Missouri Taxi Company denies masked and vaccinated customers

Missouri Taxi Company denies masked and vaccinated customers

The owner of a taxi company has banned his drivers from wearing masks and taking vaccinated customers to Missouri. This is not the first company to do this.

Because the United States plans to reopen its borders to vaccinated travelers, they may be unsafe if they ever travel to Missouri. The KMOV TV channel reports that a state taxi company has actually decided to refuse masked and vaccinated passengers.

“We will not allow any masks on our cars. In addition, we strongly oppose vaccinations. We do not want vaccinated people to get into our cars,” Charlie Bullington, owner of Yo Transport, told KMOV.

The official said he was “proud of all the people living in Missouri” for opposing health restrictions and injections, recalling that the state has the lowest vaccination rates in the country.

The company, which operates in seven different districts, reports the Riverfront Times, including areas where some customers are set aside on the side of the road. She only works in the small town of Pacific.

Many users hate Yo Transport’s policy on booking applications. Some complained about “political diets” by drivers during their travels, the local daily continued.

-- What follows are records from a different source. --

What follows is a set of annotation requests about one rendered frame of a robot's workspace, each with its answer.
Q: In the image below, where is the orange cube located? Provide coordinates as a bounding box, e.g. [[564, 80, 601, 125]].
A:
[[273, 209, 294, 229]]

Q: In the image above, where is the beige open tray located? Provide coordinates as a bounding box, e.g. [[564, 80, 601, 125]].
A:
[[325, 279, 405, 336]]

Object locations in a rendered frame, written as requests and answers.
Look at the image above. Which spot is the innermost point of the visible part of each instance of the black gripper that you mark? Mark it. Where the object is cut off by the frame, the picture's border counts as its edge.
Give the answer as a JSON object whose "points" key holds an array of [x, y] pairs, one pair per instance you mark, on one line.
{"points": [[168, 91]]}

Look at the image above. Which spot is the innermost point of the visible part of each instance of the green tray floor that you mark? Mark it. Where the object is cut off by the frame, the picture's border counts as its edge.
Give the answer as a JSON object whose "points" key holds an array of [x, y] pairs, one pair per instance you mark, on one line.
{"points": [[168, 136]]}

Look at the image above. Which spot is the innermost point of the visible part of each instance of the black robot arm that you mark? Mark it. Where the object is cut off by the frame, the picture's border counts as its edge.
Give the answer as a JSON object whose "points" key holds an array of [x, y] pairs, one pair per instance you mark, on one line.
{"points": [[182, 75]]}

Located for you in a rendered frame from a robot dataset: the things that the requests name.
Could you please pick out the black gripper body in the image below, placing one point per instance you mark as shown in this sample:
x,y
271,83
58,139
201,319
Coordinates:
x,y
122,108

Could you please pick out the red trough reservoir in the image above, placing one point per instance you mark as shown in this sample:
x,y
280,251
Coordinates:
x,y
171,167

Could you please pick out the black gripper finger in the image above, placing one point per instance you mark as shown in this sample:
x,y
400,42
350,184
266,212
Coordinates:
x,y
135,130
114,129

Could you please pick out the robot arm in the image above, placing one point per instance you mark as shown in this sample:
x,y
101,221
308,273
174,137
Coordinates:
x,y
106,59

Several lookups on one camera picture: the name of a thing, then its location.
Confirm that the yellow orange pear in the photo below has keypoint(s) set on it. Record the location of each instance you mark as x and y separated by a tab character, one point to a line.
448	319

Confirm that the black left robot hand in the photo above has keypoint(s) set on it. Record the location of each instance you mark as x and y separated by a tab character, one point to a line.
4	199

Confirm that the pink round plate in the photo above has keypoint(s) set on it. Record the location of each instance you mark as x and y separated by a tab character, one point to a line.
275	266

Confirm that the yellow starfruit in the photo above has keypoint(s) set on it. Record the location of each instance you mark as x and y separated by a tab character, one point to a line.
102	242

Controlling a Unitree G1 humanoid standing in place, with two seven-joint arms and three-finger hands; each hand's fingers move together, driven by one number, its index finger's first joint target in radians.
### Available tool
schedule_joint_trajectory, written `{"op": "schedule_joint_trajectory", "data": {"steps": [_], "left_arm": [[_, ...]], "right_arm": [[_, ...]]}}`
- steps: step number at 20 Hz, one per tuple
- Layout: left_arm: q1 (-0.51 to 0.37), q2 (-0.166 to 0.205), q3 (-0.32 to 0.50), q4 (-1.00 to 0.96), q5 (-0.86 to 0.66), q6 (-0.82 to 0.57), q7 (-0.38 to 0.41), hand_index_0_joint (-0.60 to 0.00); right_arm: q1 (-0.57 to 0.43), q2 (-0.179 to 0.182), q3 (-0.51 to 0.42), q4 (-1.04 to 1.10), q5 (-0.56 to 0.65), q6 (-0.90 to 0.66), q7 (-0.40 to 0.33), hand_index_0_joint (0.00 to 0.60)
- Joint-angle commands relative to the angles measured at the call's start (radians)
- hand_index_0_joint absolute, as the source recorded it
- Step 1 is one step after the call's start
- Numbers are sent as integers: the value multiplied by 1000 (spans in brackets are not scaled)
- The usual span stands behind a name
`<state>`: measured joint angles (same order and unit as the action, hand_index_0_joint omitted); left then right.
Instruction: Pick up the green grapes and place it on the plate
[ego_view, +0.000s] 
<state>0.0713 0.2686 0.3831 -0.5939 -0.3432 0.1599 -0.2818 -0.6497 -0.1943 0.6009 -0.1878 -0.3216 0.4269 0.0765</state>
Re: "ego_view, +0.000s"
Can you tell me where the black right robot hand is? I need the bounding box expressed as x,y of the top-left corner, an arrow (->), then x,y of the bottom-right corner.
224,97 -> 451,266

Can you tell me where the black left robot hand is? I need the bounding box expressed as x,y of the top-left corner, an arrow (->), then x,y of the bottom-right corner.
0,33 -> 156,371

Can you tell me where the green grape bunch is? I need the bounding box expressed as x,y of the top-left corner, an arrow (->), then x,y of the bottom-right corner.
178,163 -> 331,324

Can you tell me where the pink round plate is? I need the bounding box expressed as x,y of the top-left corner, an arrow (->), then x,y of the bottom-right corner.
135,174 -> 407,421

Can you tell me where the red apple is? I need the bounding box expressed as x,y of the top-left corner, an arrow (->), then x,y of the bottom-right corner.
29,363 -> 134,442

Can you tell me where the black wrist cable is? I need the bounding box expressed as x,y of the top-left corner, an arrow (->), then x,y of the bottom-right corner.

According to Johns Hopkins University data, about 42% of Missouri’s population is fully vaccinated. Number below national data. In fact, nearly half of the U.S. population now has a complete immunization schedule, the White House was tasked with monitoring data on the virus, recalls August 6 Cyrus Shapar.

Other refractions

However, this is not the first time a company has assigned its services only to those who have not been vaccinated. The lawsuit against a California restaurant for refusing to serve its injected customers made headlines in late July. The company has taken the logic that it needs proof of non-vaccination from its users, as explained in its Instagram account.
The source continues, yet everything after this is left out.